The York Region District School Board also said it would make a decision about possible closures by 6 a.m., while the Peel Region District School Board said it would make its call by 6:15 a.m.

While a stay-at-home order remains in effect for Toronto, Peel and York, transit agencies and police also issued reminders to those who must venture out for essential purposes to leave themselves extra time to get around.

Eric Holmes, a spokesperson for the city’s transportation department, told CP24 late Monday that people should be prepared to spend more time getting around Tuesday.

“Start planning tonight for tomorrow morning,” Holmes said. “You’re going to need to build in extra time to get the kids out and to school on time, you’re going to need build in extra time to get out and shovel the sidewalk, as everybody has a role in clearing sidewalks in the city as well.”

Especially given the inclement weather, Holmes said, people should adhere to the stay-at-home order as much as possible.

“Give yourself lots of extra time to get to where you need to go, and then get back home so that you can follow the stay-at-home orders,” he said. “And if you see our snow clearing vehicles out there, give them time and space to do what they need to do to keep the roads safe.”

City says it’s ready

At around 9:40 p.m., the city said that winter operations had commenced on expressways and major roads.

At around 10:30 p.m., Ontario Provincial Police said they had already seen around 20 collisions in the GTA amid slippery road conditions.

Earlier in the day, Holmes said staff have been preparing for this winter storm since last week.

“With a storm of this size, the cleanup is an important thing,” he told CP24 on Monday morning. “As soon as the snow starts to accumulate, you are going to see the salt trucks out and they are going to make rounds and rounds and rounds to keep the roads as safe as possible.”

At 2.5 centimetres of accumulation, plows will hit expressways and at five centimetres, plowing operations will begin on major roads. Plows don’t begin clearing residential streets until there is eight centimetres of accumulation.

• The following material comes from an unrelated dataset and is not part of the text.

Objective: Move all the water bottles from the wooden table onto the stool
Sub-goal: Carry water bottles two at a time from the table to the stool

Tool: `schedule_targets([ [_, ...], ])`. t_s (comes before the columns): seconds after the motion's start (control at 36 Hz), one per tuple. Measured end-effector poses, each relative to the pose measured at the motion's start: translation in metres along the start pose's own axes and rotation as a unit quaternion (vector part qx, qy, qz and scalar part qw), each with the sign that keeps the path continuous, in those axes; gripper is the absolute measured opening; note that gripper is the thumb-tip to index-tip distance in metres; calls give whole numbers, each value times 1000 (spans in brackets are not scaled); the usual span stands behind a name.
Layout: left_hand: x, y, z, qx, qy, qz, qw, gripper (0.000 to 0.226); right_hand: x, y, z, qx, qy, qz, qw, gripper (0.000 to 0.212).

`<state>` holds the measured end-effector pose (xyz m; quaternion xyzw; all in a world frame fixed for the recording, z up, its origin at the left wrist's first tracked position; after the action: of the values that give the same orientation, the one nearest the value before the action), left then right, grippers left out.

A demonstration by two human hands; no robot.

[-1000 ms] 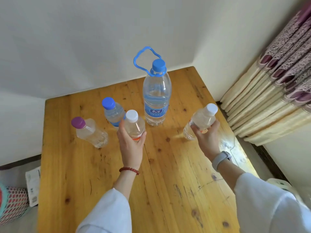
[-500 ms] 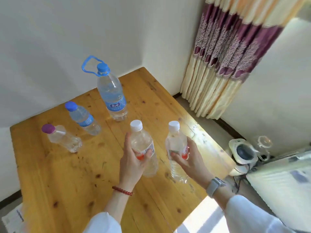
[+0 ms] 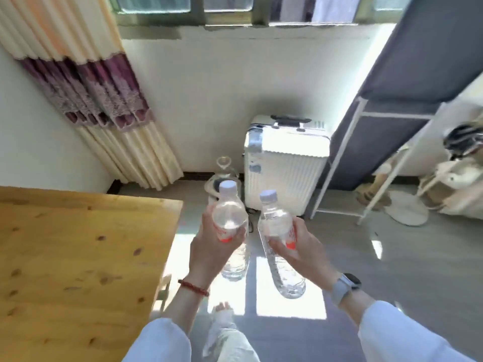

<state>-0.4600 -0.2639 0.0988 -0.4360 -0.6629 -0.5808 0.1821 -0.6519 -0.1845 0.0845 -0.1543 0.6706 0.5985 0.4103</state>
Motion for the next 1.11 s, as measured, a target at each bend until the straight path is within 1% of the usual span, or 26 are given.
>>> schedule_targets([
  [0.11, 81, -88, 0, -100, -96, 33, 990, 77, 72, 84, 33, 64, -107, -18, 992, 76],
  [0.19, 136, -157, 4, -188, -153, 56, 968, 77, 122, 140, 63, 148, -166, -6, 975, 81],
  [0.25, 172, -204, 8, -241, -188, 66, 950, 75, 154, 175, 82, 203, -212, -13, 956, 83],
  [0.33, 226, -272, 13, -299, -235, 82, 921, 75, 203, 220, 109, 261, -278, -25, 924, 83],
  [0.39, 263, -319, 18, -335, -252, 96, 903, 74, 237, 250, 124, 299, -320, -27, 899, 78],
  [0.47, 316, -383, 24, -368, -289, 109, 877, 74, 284, 295, 139, 332, -372, -17, 866, 68],
  [0.56, 368, -450, 29, -408, -322, 115, 847, 78, 328, 343, 151, 371, -407, -18, 835, 66],
  [0.64, 424, -514, 34, -446, -344, 120, 817, 78, 366, 390, 160, 401, -432, -42, 807, 63],
  [0.81, 541, -624, 59, -489, -402, 154, 759, 74, 435, 479, 189, 466, -466, -70, 749, 56],
  [0.92, 613, -691, 97, -533, -432, 154, 711, 75, 480, 528, 223, 504, -486, -66, 711, 55],
  [1.0, 661, -740, 133, -558, -442, 161, 683, 75, 520, 563, 254, 526, -501, -64, 684, 58],
  [1.11, 730, -805, 190, -579, -464, 179, 646, 84, 583, 618, 301, 549, -511, -53, 659, 63],
])
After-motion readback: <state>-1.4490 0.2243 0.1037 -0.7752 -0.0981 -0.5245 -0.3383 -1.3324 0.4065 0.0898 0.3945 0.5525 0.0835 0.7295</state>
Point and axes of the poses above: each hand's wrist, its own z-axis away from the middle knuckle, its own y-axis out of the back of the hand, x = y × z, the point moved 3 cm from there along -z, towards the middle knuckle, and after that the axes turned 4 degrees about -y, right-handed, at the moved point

Holmes said even when the snow stops, there will still be a significant amount of work to do to clean up the streets.

“The cleanup following the storm, that is a nuanced operation. It can take days. So we ask people to wait to call 311 if they are concerned about the snow clearing operation,” he said. “That is because our crews are going to be out for the next couple days, plowing out roads, plowing out sidewalks, making transit stops safe. And that operation is going to continue.”

Environment Canada was predicting two rounds of heavy snow today.

The first blast of winter weather was expected to arrive this morning but never materialized.

Frigid temperatures today and tomorrow are expected to give way to warmer weather later this week.

A low of -9 is expected overnight, but that will feel closer to -12 with the wind chill. A high of -7 is in the forecast for Tuesday but the wind chill will make it feel like -18.

On Wednesday, Toronto will see sunshine and a high of -3 C and temperatures are expected to hover around the freezing mark on Thursday, Friday, Saturday, and Sunday.